Voilà. Une onde de soulagement traversa Judy. Elle avouait, ils ne s’étaient pas trompés.
— Où est mon père ?
— Tu penses que je sais ?
Kateline poursuivit son chemin sans l’attendre.
— Et le monocle, alors ? s’exclama Judy.
— Il ne sert plus à rien.
— Je peux te dénoncer, cria Judy.
C’était son dernier argument et elle savait qu’il était aussi bancal qu’un château de cartes. Parfait. Elle venait de lui montrer à quel point elle était désespérée.
— Dis-moi quelque chose !
Et c’était vrai : elle était désespérée. Kateline se retourna et revint sur ses pas, irritée.
— Tu penses que mon père est un Lombric et qu’il sait où est ton père ? dit-elle à voix basse.
Oui, puisque c’est certainement lui qui est à l’origine de sa disparition.
— Écoute, il va à la Cérémonie des Esprits dans deux jours. Tu pourras lui demander en personne.

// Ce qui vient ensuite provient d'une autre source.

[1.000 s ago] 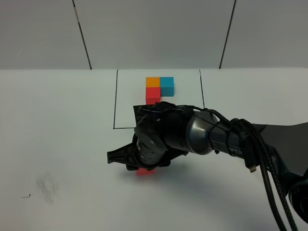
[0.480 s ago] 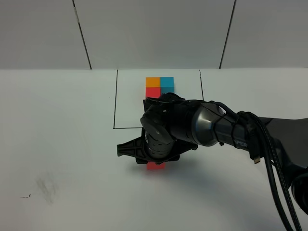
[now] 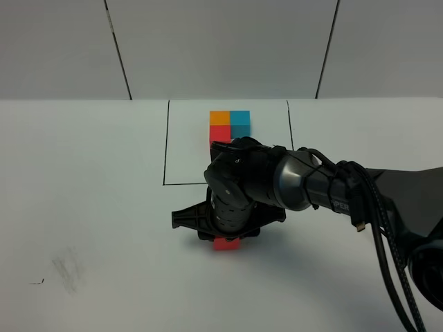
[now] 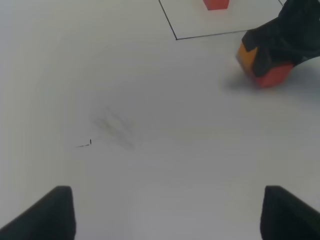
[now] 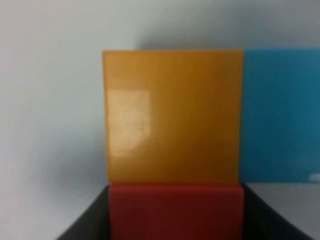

— Imbécile, siffla Judy entre ses dents.
Kateline haussa les sourcils avec mépris. Elle ne se rabaisserait pas à son langage grossier et haineux, n’est-ce pas. La Haute. Kateline repartit et Judy resta plantée-là. Elle serra ses poings et regarda le sol, en refoulant sa colère dans un souffle.
Et puis comme si ce n’était pas suffisant, elle se rappela que, cette nuit, elle ne dormirait pas aux dortoirs mais chez sa nouvelle famille d’accueil, la dénommée Hélène Jim et Pierre. Judy soupira. Passer de Kateline à Pierre ou de Pierre à Kateline ; leurs deux compagnies amenaient avec elles leur lot de casse-têtes inextricables.